EXERCISE DETAILS: From the first line of the data below, repeat each line exactly until you reach the line with "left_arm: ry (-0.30"; include that line too.

DATA EXTRACT:
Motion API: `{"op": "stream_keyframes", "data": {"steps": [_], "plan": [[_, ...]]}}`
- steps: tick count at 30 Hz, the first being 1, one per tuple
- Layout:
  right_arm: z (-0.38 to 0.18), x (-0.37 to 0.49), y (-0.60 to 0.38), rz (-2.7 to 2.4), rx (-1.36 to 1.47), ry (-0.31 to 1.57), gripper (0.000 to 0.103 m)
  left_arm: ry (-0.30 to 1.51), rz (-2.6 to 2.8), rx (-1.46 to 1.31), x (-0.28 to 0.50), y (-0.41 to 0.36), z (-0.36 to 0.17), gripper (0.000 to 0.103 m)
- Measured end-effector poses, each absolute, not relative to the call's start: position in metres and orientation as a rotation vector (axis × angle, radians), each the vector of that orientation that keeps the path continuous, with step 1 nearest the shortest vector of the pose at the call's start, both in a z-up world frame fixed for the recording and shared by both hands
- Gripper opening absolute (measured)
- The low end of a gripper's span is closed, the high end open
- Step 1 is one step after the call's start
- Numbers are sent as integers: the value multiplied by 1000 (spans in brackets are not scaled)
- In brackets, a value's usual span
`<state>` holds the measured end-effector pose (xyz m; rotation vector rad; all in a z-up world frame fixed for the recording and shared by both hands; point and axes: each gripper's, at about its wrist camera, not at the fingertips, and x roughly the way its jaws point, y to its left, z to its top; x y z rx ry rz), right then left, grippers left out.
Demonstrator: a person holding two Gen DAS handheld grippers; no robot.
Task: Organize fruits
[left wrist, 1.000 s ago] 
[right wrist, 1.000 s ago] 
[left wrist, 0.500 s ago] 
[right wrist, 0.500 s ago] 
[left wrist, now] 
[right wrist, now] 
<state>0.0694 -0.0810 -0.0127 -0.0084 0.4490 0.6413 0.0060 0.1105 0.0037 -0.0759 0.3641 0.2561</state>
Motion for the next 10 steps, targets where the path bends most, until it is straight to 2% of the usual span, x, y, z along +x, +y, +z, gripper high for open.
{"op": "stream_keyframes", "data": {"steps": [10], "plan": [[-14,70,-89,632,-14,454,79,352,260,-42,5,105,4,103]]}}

EXPECTED OUTPUT:
Motion API: `{"op": "stream_keyframes", "data": {"steps": [_], "plan": [[_, ...]]}}`
- steps: tick count at 30 Hz, the first being 1, one per tuple
- Layout:
  right_arm: z (-0.38 to 0.18), x (-0.37 to 0.49), y (-0.60 to 0.38), rz (-2.7 to 2.4), rx (-1.36 to 1.47), ry (-0.31 to 1.57), gripper (0.000 to 0.103 m)
  left_arm: ry (-0.30 to 1.51), rz (-2.6 to 2.8), rx (-1.46 to 1.31), x (-0.28 to 0.50), y (-0.41 to 0.36), z (-0.36 to 0.17), gripper (0.000 to 0.103 m)

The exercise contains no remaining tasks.